当社のプロトコルは、さまざまなスキャナー、メーカー、および施設で標準化された腫瘍T2*測定を可能にします。このプロトコルは、プログラミング言語を必要とせずに、品質保証の向上と幅広い臨床能力を可能にします。この技術の主な利点は、さまざまなMRIスキャナー間で信頼性が高く一貫した腫瘍T2*測定を容易にできることです。
さらに、アクセス可能でユーザーフレンドリーなアプローチを提供し、採用の障壁を下げます。NOIは、適切なシーケンス設定とROIの選択に苦労する可能性があります。アドバイスは、プロトコルの手順に従い、正しいT配置を確保し、正確なT2 *マップの生成とフィッティングのためにROI描画を練習することです。
まず、OsiriXソフトウェアを起動して、T2フィットマッププラグインをインストールします。メニューバーの[プラグイン]ボタンをクリックし、ドロップダウンメニューから[プラグインマネージャー]を選択します。
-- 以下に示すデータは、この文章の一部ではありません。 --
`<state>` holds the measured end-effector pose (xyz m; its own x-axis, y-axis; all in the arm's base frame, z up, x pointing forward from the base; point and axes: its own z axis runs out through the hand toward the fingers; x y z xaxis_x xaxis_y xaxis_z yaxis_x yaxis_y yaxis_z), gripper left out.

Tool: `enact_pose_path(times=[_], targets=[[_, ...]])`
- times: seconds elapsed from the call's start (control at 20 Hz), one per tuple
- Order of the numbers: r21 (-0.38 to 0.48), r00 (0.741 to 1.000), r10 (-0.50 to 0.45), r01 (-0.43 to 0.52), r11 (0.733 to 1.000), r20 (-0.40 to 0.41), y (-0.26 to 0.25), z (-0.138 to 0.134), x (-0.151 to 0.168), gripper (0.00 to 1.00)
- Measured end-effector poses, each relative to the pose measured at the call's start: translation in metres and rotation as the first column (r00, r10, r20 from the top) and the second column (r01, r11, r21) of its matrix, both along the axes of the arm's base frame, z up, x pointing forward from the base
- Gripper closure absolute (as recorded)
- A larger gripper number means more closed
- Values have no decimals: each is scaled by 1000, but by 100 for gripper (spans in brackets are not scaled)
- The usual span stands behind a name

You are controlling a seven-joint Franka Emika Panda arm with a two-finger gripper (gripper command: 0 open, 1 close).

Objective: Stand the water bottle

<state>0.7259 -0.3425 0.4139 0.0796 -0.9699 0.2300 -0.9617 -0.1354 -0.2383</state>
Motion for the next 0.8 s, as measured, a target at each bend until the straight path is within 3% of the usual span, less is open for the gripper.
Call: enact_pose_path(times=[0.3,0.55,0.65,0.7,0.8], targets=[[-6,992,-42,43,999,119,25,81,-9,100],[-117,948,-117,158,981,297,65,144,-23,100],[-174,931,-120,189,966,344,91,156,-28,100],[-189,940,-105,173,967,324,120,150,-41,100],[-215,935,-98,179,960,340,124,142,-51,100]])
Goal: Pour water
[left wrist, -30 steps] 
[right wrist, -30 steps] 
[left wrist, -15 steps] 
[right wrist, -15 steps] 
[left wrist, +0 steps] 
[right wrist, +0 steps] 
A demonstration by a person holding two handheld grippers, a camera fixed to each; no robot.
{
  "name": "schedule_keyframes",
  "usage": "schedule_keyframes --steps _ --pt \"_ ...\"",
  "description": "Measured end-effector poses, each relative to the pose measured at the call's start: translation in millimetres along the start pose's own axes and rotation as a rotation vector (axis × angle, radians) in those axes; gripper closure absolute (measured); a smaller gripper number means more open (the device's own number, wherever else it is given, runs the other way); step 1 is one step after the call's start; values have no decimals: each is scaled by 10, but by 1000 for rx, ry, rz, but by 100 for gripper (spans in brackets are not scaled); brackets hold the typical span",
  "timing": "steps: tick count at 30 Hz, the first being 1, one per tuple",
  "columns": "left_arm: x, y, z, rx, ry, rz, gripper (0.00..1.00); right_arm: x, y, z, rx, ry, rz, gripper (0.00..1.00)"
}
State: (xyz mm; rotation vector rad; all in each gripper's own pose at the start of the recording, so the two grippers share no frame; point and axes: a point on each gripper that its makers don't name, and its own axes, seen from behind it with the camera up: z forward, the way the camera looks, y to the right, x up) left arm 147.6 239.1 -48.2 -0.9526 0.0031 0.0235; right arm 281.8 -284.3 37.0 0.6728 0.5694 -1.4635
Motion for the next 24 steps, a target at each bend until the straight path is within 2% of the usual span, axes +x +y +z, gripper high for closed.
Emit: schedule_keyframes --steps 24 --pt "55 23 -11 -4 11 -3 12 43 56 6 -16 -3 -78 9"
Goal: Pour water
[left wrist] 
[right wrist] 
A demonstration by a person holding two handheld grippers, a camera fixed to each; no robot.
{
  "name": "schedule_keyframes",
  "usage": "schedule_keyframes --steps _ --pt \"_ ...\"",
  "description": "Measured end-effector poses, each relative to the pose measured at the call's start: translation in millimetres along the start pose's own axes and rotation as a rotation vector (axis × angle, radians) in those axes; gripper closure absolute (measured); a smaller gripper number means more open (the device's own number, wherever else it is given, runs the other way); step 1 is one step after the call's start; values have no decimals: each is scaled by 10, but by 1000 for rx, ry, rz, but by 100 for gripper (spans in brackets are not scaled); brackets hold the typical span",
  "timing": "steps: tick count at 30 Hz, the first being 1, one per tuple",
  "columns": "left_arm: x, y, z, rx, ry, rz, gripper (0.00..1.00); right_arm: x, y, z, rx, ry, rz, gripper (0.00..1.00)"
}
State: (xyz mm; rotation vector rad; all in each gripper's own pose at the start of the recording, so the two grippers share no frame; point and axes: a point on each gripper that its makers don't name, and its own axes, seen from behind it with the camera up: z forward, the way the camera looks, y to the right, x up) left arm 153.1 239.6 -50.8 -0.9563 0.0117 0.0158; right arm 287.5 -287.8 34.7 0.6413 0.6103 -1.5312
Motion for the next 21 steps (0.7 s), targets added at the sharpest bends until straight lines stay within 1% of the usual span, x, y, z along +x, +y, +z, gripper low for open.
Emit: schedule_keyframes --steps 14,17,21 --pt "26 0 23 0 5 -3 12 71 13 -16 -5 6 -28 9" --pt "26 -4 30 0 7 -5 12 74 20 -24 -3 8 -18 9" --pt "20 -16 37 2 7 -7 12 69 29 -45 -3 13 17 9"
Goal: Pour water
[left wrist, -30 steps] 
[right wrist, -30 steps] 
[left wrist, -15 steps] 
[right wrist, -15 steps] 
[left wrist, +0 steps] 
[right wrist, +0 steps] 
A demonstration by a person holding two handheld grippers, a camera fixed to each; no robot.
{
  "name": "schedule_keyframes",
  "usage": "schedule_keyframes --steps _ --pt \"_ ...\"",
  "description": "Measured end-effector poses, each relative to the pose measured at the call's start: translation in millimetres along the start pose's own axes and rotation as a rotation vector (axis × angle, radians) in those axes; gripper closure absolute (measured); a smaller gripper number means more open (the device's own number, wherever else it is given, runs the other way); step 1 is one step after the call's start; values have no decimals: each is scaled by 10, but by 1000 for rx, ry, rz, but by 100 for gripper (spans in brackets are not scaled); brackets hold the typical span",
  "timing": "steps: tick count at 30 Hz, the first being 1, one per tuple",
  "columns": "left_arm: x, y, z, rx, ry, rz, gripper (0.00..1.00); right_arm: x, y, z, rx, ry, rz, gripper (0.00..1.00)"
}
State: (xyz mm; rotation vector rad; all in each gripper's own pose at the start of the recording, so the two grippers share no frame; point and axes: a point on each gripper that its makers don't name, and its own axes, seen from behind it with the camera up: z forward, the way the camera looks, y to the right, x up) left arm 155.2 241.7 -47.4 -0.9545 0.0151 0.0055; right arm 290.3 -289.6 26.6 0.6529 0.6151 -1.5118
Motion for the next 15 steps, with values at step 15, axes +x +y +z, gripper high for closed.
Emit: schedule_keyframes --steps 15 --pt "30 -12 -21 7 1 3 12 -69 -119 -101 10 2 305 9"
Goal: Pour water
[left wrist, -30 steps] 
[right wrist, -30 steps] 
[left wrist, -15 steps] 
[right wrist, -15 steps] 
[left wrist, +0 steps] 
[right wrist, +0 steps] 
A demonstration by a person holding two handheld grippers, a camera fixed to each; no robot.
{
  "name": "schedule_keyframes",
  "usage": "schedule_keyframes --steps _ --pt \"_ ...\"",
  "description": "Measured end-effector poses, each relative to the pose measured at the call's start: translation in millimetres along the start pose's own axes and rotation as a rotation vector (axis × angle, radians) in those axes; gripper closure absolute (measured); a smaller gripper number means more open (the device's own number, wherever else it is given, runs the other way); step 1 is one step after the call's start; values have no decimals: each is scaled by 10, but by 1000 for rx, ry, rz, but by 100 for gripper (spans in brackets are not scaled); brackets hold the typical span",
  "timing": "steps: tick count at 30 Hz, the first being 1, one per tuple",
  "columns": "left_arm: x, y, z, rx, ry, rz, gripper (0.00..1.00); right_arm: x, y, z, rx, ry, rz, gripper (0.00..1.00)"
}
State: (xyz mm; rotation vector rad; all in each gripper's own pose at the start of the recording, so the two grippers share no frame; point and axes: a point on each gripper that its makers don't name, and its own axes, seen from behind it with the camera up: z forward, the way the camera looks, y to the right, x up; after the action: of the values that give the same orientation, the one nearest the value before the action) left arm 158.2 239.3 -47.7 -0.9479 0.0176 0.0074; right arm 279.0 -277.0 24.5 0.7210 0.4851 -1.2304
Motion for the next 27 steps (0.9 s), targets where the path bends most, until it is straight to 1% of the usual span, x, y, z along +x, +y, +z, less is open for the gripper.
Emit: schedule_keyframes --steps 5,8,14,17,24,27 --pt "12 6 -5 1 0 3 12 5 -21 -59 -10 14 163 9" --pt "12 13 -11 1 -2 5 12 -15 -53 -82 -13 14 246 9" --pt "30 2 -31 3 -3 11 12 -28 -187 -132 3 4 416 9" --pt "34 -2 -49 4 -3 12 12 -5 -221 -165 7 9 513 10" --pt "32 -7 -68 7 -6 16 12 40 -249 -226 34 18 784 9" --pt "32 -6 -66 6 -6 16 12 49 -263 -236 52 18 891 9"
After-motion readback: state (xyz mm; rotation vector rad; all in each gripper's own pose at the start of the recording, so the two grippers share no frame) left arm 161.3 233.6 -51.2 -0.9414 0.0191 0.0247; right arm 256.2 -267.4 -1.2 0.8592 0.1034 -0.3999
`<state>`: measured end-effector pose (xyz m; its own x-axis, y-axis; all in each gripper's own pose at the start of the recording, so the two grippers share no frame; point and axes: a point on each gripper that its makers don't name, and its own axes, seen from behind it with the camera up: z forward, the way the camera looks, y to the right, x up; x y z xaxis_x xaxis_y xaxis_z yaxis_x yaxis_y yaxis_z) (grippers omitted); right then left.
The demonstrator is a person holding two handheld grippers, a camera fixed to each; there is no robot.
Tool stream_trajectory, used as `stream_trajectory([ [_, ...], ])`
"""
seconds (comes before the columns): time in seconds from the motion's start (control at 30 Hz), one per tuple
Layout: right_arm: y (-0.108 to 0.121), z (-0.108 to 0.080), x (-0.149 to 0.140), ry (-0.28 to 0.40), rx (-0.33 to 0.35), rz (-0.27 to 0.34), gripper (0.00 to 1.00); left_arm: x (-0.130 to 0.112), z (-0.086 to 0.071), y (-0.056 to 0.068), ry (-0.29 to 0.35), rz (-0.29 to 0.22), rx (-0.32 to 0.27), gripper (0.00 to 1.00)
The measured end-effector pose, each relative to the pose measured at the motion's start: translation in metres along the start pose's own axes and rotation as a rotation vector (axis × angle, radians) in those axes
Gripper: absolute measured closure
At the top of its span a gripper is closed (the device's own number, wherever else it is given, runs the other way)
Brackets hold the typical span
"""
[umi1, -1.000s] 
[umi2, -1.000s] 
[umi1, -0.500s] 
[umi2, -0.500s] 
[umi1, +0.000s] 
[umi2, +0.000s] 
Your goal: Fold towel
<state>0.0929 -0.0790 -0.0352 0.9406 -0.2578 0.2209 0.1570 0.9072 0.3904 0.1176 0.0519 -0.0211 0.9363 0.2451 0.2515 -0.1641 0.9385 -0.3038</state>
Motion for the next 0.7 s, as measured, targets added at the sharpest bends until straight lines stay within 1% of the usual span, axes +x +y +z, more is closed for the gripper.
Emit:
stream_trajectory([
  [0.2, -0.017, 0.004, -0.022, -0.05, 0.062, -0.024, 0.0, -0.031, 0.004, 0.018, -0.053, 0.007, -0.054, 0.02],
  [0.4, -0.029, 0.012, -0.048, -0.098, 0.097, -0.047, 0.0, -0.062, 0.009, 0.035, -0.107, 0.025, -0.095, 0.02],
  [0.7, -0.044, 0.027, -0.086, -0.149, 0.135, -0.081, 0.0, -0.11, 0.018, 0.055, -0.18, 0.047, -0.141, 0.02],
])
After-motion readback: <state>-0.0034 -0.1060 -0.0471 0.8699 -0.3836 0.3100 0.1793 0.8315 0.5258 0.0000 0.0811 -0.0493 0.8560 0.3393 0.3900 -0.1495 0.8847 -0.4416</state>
プラグインマネージャーがロードされたら、使用可能なプラグインからT2フィットマップを選択します。
「インストールのダウンロード」をクリックします。次に、プラグインマネージャーを閉じます。ソフトウェアが再起動したら、マルチエコーグラデーションデコシーケンス画像をDICOMファイルとしてソフトウェアにロードします。
マウスボタンの機能を変更して、関心領域またはROIを描画します。次に、ドロップダウンメニューから[楕円形または閉じたポリゴン]または目的の形状を選択し、さまざまなエコー時間で必要な画像にROIを描画します。T2*マップが必要なエコー時間の異なる画像からROIを選択します。
ドロップダウンメニューから[プラグイン]ボタンをクリックし、[画像フィルター]、[T2フィットマップ]の順に選択します。T2フィットマップをクリックすると、ダイアログボックスが開きます。次に、[マップの生成]をクリックします。
データ外の画像系列のマスク ROI を定義するには、目的の系列を開き、スライスを選択します。ROIドロップダウンメニューから、[地域の拡大]と[3D成長地域の]ラジオボタンを選択します。[アルゴリズム]ドロップダウンメニューで、[しきい値]を選択します:下限と上限をそれぞれ対側筋信号の0%とX%に設定します。
必要に応じて ROI に名前を付けます。次に、画像をクリックしてROI成長のシードを配置し、[コンピューティング]をクリックします。ROIメニューで、このシリーズのすべてのROIを保存を選択します。
次に、4Dビューアでデータセットを開きます。ROI が最初の 3D ボリュームにあることを確認したら、[ROI] メニューから [ROI のインポート] を選択し、[マスクの適用] を選択し、[ピクセル値の設定] を選択してデータをマップします。次に、[同じ名前の ROI に適用] を選択します。4Dシリーズに伝播ボックスをチェックし、ROIの内側にあるピクセルをゼロに設定します。
この研究は、転移性骨肉腫の患者におけるT2 *緩和時間の定量化を示しています。選択したROIの最小、平均、および最大のT2 *値を使用して、この患者のさまざまなエコー時間でフィッティング曲線が生成されます。カラーエンコードされたT2 *マップは、解剖学的方向付けのためにコントラストが強化されたT1強調グラデーションデコ画像とマージされました。
入力マルチエコーグラデーションデコ画像は、取得時間に応じて配置することが重要です。これは、プリファレンスデータベースのドロップダウンメニューの下にある外部ソフトウェアで、取得時間によってイメージングデータシリーズをソートすることによって実現できます。私たちのプロトコルは、再現性と再現性を大幅に向上させ、多様ながん研究にわたって一貫したT2*緩和時間を提供します。